Creation of 3D Textured Graphene/Si Schottky Junction Photocathode for Enhanced Photo-Electrochemical Efficiency and Stability

Abstract

This work presents a novel photo-electrochemical architecture based on the 3D pyramid-like graphene/p-Si Schottky junctions. Overcoming the conventional transfer technique by which only planar graphene/Si Schottky junctions are currently available, this work demonstrates the 3D pyramid-like graphene/p-Si Schottky junction photocathode, which greatly enhances light harvesting efficiency and exhibits promising photo-electrochemical performance for hydrogen generation.
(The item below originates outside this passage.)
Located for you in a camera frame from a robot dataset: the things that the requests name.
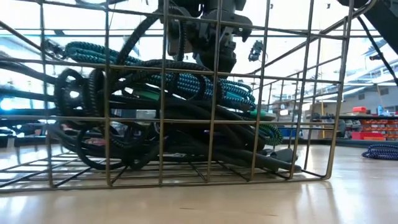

The formation of 3D pyramid-like graphene/p-Si Schottky junctions exhibits enhanced electrochemical activity and promotes charge separation efficiency compared with the bare pyramid Si surface without graphene. The inherent chemical inertness of graphene significantly improves the operational stability of 3D graphene/p-Si Schottky junction photo-electrochemical cells. The 3D pyramid-like graphene/p-Si Schottky junction photocathode delivers an onset potential of 0.41 V and a saturated photocurrent density of -32.5 mA cm(-2) at 0 V (vs RHE) with excellent stability comparable to values reported for textured or nanostructured p-Si photocathodes coated with ultrathin oxide layers by the conventional atomic layer deposition technique. These results suggest that the formation of graphene/Si Schottky junctions with a 3D architecture is a promising approach to improve the performance and durability of Si-based photo-electrochemical systems for water splitting or solar-to-fuel conversion.